Moramarco gave a couple of examples of how producers could move wine.

Cabernet Sauvignon from Napa, for example, may find its way into négociant-type wines priced between $15 to $20 a bottle.

“These négociant-type wines are going to put pressure on wines from other regions when they come in at lower prices,” he said. “The challenge for the industry is how we make sure this does not negatively impact the Napa brand other than short-term.”

This is different from discounting, which some commentators have treated as an inevitable result of the large backlog of wine seeking a home.

“It’s going to be worked through with new labels, négociant-type wines,” Moramarco emphasized. “Honestly, the worst thing a producer can do is take an existing brand and lower prices to work through inventories because it’s very hard to get that price back up.”

Discounting also doesn’t make sense in a market where consumers are showing a willingness to trade up. The question is, which opportunities will let producers, distributors and retailers capture those dollars and grow the market?

This is where he feels Sauvignon Blanc, a small but feisty varietal with growing tonnage, is pertinent. It’s popular with consumers, as rising imports from New Zealand indicate, and pairs well with the more diverse cuisines younger generations are embracing.

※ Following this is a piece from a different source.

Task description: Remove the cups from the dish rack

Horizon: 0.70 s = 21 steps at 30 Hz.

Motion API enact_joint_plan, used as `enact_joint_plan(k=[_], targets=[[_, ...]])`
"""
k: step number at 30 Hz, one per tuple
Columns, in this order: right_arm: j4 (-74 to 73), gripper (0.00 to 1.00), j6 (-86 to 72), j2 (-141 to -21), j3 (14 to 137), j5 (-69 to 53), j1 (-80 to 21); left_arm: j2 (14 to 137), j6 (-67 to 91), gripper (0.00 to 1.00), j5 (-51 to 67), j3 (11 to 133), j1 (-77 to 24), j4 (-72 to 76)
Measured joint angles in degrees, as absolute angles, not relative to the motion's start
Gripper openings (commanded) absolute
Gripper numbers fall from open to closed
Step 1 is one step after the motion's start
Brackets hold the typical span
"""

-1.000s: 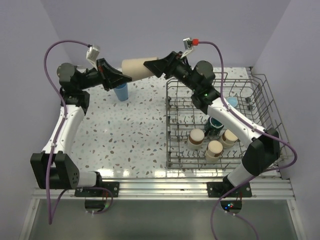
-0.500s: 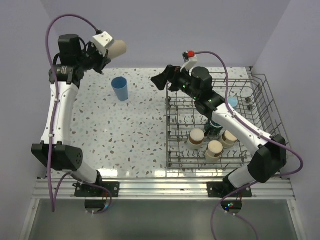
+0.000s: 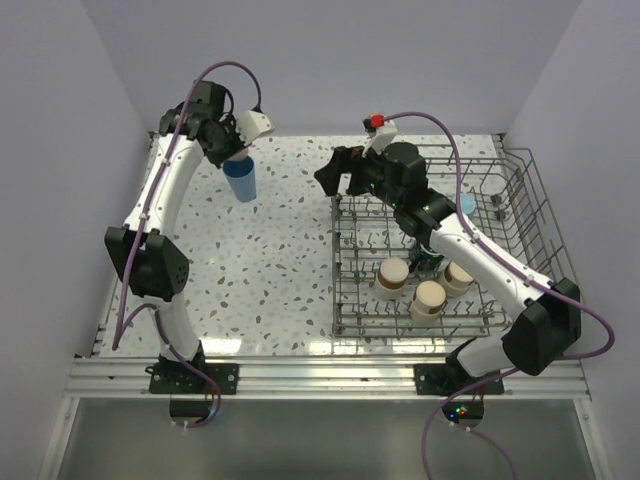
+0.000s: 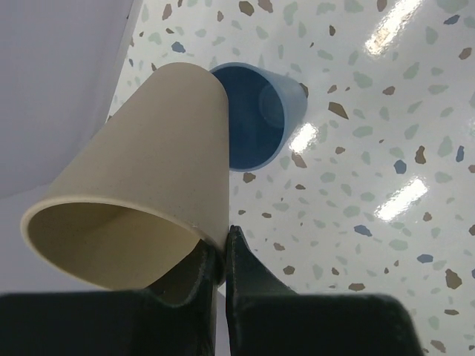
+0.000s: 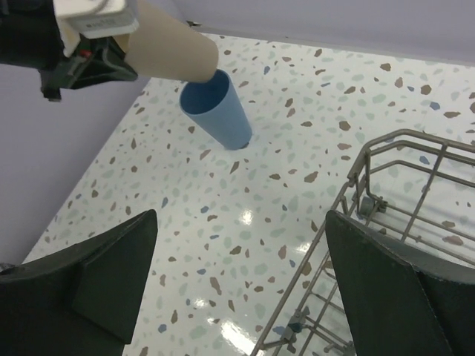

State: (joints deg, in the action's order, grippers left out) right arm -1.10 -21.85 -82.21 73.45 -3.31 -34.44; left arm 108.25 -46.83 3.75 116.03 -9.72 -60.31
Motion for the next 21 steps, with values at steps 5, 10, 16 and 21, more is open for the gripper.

It opens the doors for producers to look beyond pairings with steak and seafood to complementing noodles, sushi and other foods that resonate with America’s increasingly diverse cultural makeup.

“I truly believe the styles … of Sauvignon Blanc [and] where food is evolving, too, there are more options that will take care of the Sauvignon Blanc issues much more quickly,” Moramarco said, discussing the grape’s excess tonnage in the Central Coast.

Taking the diversity of the market into account will be critical as producers hone in on opportunities to grow marketshare.

“You have to look at age bands and the state of the evolution of people’s lifestyle,” he said. “That will help drive where people should be marketing to, speaking to and how they do things.”

The essential challenge producers face is that population growth won’t drive increases in consumption for the foreseeable future.

“I wish I could say, ‘here is the magic wand for how to work through the inventories,’ but unfortunately I don’t think there is one,” he said. “All producers, everybody in the industry, needs to define market opportunities much more clearly and talk about where [are] the opportunities to compete and win.”